WordPress Introduces A New Way For Bloggers to Make Money (Subscription, Donations and more)

If you are a blogger and running your blogs on WordPress.com's hosting plans, you are all set to start receiving recurring payments from your readers (audience).

WordPress officially introduces a new way to monetize websites and content without installing third-party plugins.

If you have a newsletter for exclusive content or looking to expand your business with a membership plan, you can do such things with this new recurring payment feature by WordPress that is available to you via any paid plan on WordPress.com

As Artur Piszek shared on a WordPress blog post:
“Let your followers support you with periodic, scheduled payments. Charge for your weekly newsletter, accept monthly donations, sell yearly access to exclusive content — and do it all with an automated payment system.”
There are some awesome demo options that you can apply to your blogs and websites for enabling a new way to earn money with WordPress:
  • Receive scheduled payments directly from front-page of your website/blog
  • Create an ongoing subscription, donations and memberships plans and whatever you want
  • Integrate with your favorite payments processor like Stripe for getting funds in your personal account easily
That's not enough?

You can make use of other plugins and eCommerce sites will have another advantage, video content websites will have a huge turn and the professional bloggers will be able to hold their content behind a paywall.
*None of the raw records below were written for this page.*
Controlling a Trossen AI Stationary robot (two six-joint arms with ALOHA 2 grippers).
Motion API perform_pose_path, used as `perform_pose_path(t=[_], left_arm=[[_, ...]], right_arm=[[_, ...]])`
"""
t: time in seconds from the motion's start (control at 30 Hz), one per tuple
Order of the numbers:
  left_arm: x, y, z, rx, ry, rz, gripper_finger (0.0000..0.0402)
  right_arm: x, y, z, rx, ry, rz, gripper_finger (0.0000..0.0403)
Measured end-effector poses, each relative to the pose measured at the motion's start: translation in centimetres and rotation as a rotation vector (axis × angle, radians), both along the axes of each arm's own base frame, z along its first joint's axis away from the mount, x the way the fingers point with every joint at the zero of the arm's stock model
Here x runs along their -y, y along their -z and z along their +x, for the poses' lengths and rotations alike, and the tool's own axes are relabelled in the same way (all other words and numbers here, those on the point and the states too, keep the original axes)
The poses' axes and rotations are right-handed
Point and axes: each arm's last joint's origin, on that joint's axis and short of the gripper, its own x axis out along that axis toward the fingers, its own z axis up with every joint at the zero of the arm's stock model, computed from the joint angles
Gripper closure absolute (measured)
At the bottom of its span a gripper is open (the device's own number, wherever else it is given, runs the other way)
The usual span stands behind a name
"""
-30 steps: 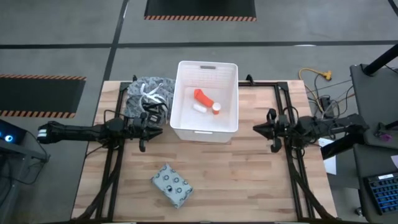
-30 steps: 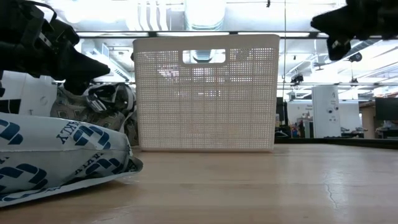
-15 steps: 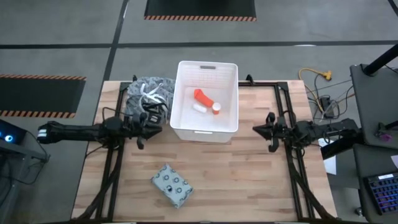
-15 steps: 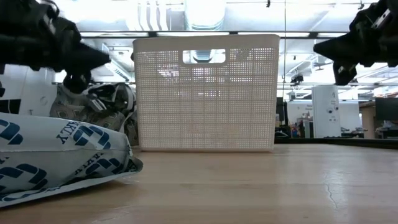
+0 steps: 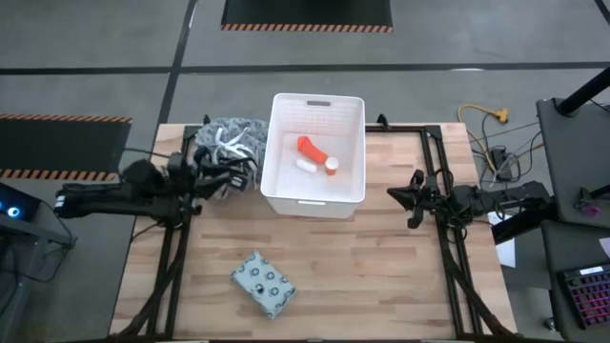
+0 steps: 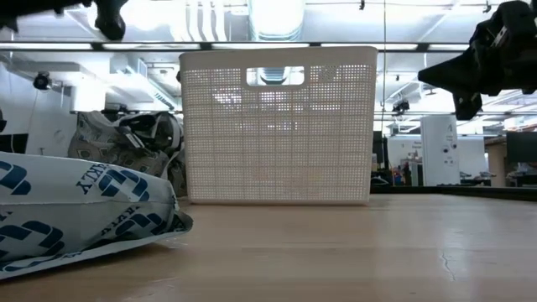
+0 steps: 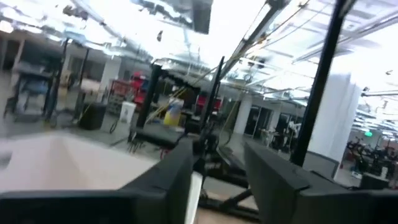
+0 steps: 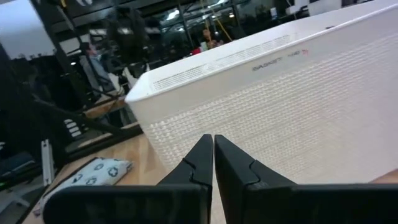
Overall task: Pick & place medical supplies in basket/bin
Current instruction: Put the white bag into the white bin
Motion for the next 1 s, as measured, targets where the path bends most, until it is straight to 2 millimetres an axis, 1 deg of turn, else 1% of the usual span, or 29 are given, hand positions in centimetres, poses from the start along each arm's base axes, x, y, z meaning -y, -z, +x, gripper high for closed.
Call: perform_pose_path(t=[0.07,0.13,0.2,0.33,0.4,0.53,0.63,0.8,0.87,1.0], left_arm=[[0.1,-1.9,0.2,-0.02,0.01,0.041,0.0243],[0.1,-3.5,0.5,-0.069,0.023,0.067,0.0226],[0.2,-5.2,1.0,-0.108,0.063,0.077,0.0218],[0.4,-8.2,2.0,-0.204,0.159,0.084,0.0215],[0.5,-9.7,2.5,-0.257,0.214,0.056,0.0214],[0.5,-12.1,3.5,-0.401,0.239,-0.087,0.0214],[0.5,-13.5,4.3,-0.512,0.239,-0.129,0.0214],[1.1,-14.8,6.3,-0.675,0.29,-0.131,0.0214],[1.6,-15.4,7.0,-0.719,0.317,-0.127,0.0214],[3.1,-15.5,9.5,-0.842,0.371,-0.115,0.0215]], right_arm=[[0.1,0.0,0.0,0.0,0.02,0.001,0.0394],[0.1,0.0,0.0,0.001,0.045,0.002,0.0394],[0.2,0.0,-0.1,0.001,0.064,0.003,0.0394],[0.2,0.0,-0.1,0.002,0.073,0.003,0.0394],[0.2,0.0,-0.1,0.002,0.073,0.003,0.0394],[0.2,0.0,0.0,-0.001,0.073,-0.001,0.0394],[0.2,0.0,-0.1,0.0,0.073,-0.001,0.0394],[0.2,0.0,-0.1,-0.005,0.073,-0.015,0.0394],[0.2,0.0,-0.1,-0.014,0.074,-0.04,0.0394],[0.2,0.0,0.0,-0.03,0.075,-0.088,0.0394]])
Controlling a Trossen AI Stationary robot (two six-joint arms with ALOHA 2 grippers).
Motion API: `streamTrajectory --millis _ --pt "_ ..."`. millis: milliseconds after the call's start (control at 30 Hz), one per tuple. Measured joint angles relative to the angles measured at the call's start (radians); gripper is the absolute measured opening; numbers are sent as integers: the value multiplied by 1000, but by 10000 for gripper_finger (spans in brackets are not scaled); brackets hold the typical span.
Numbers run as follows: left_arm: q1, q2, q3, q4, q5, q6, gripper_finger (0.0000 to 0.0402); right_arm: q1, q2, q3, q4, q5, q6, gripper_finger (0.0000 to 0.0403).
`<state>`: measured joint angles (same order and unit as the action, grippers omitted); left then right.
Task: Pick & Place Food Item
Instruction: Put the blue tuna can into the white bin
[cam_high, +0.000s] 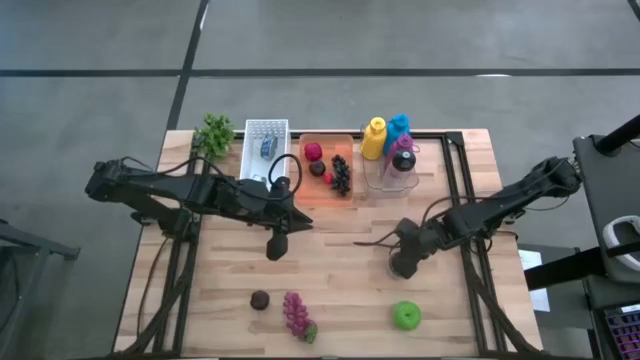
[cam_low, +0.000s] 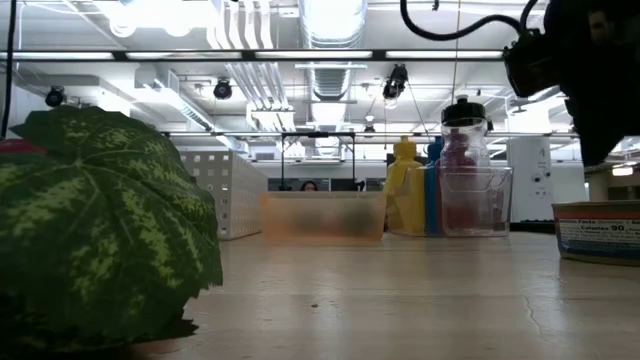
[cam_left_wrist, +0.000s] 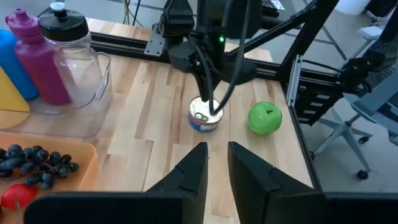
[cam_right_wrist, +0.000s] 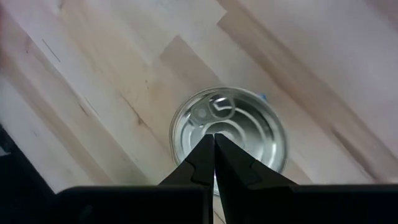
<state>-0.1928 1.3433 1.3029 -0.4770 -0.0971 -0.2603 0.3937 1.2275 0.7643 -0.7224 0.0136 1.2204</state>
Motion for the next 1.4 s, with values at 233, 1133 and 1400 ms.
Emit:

How to enable Recurring Payments in WordPress.com?

Follow the steps below:
  1. Create a new Stripe account (if you already have one skip to step 2)
  2. Go to your WordPress.com Dashboard and visit the Earn page > click Connect Stripe
  3. Now add a recurring payments button where you want it to be shown using the Block Editor (Gutenberg Editor)
  4. Customize your payments as you like from subscription tiers to the frequency and amounts
However, the recurring payments option is not a free tool from WordPress, it will cost you and here are the details of what you may have to pay to WordPress:
  • For personal plans: 8% of the money received
  • For premium plans: 4% of the money received
  • For business plans: 2% of the money received
And after WordPress's cut, Stripe will charge you a 2.9% = $0.30 for every payment and that's not a cool thing for small publishers. However, it can help you make extra cash flow.

For using recurring payments from WordPress, you must have a WordPress.com account and this one account will help you enable this option for as many of your WordPress blogs as you want.